Dejar de pagar tu tarjeta puede convertirse en un lío fiscal: el sat podría reclamarte

Dejar de pagar una tarjeta de crédito o un préstamo no solo afecta tu historial crediticio: en ciertas circunstancias también puede abrirte una puerta con el SAT. Te explicamos cómo funciona este riesgo, cuándo podría concretarse una demanda mercantil y qué pasos prácticos debes dar si estás en rojo.

¿Por qué el impago puede tener consecuencias fiscales?

Cuando una deuda se reporta como incobrable, se vende a una empresa de cobranza o incluso es condonada por el acreedor, hay movimientos contables que pueden generar interpretaciones sobre ingresos o ajustes fiscales. El Servicio de Administración Tributaria (SAT) y la Ley del Impuesto sobre la Renta contemplan reglas sobre cuándo un beneficio o condonación constituye un ingreso gravable. En la práctica, si el SAT considera que hubo alguna forma de ingreso derivado del perdón o la restructura, podría requerir el pago de impuestos pendientes.
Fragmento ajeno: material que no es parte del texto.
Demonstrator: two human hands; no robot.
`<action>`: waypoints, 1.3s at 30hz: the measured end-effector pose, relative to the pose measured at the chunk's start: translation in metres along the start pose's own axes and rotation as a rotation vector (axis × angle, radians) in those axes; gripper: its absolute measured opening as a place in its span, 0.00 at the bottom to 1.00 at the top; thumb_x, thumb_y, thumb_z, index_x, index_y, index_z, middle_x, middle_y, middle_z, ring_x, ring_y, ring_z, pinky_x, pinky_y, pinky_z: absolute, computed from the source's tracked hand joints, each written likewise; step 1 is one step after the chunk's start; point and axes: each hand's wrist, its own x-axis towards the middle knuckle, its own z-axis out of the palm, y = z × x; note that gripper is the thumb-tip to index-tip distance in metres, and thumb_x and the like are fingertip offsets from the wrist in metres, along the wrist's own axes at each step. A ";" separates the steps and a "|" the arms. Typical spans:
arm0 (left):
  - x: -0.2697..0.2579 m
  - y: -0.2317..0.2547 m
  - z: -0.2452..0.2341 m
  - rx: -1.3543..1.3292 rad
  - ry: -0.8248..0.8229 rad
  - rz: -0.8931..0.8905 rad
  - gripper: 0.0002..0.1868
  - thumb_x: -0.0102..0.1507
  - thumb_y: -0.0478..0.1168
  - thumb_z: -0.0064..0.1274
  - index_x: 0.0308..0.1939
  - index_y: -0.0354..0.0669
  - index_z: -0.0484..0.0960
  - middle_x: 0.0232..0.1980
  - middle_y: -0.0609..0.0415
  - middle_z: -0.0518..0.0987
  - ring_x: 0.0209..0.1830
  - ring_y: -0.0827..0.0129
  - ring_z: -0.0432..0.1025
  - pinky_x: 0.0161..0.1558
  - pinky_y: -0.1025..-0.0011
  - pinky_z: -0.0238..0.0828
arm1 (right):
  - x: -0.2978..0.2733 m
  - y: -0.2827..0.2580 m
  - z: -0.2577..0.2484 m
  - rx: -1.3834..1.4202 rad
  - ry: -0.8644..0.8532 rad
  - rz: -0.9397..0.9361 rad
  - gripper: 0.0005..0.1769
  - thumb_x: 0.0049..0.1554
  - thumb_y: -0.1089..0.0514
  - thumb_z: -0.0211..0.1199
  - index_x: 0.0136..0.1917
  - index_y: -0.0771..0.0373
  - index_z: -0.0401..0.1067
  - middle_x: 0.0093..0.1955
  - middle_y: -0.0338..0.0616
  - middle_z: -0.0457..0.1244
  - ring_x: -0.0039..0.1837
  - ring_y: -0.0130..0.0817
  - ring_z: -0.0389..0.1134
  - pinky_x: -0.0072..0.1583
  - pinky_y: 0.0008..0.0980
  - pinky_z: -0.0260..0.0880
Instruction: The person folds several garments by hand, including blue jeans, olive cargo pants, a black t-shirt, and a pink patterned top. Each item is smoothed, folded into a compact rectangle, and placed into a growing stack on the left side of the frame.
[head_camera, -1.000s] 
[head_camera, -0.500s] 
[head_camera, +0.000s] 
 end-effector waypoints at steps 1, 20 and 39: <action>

Además, las entidades financieras tienen la obligación de reportar operaciones relevantes; esos cruces de información facilitan auditorías y aclaraciones por parte del fisco. Para entender los criterios concretos conviene revisar la normatividad fiscal y la guía del SAT, así como la información que brinda la Condusef sobre riesgos financieros.

Riesgo real de demanda mercantil

Independientemente del aspecto fiscal, el acreedor puede iniciar una demanda mercantil para cobrar lo adeudado. Ese procedimiento puede terminar en sentencia y medidas como embargos de cuentas o retenciones sobre salarios, además de honorarios legales y el coste de procesos. También cómo te afecta: anotaciones negativas en Buró de Crédito y mayores dificultades para acceder a crédito futuro.

Qué hacer si estás en impago

Habla con tu banco. Antes de que el caso llegue a juicio, intenta negociar un convenio de pago. Las instituciones suelen ofrecer reestructuras, plazos o descuentos por liquidación. Pide todo por escrito.

Revisa tu situación fiscal y tus documentos. Verifica si el banco te envió algún documento sobre condonación, venta de cartera o ajuste contable. Si existiera una notificación del SAT, atiéndela de inmediato y solicita copias de las resoluciones.

Busca asesoría especializada. Un contador o un abogado experto en derecho fiscal y mercantil puede explicarte los posibles impactos y representar tus intereses ante el banco o el SAT. La Condusef también ofrece orientación gratuita para casos con instituciones financieras.

Actúa antes de que el problema crezca. Ignorar cartas o requerimientos suele empeorar la situación. Negociar, documentar acuerdos y, si es posible, regularizar pagos parciales reduce riesgos judiciales y fiscales.

Para este análisis se consultaron fuentes como el SAT, la Condusef y reportes del periódico El Imparcial de Oaxaca. La recomendación es clara: no dejar pasar notificaciones y buscar apoyo profesional para evitar que una deuda se convierta en un problema fiscal y legal mayor.

Si estás en esta situación, infórmate, negocia y acude a asesoría; tu futuro financiero lo agradecerá.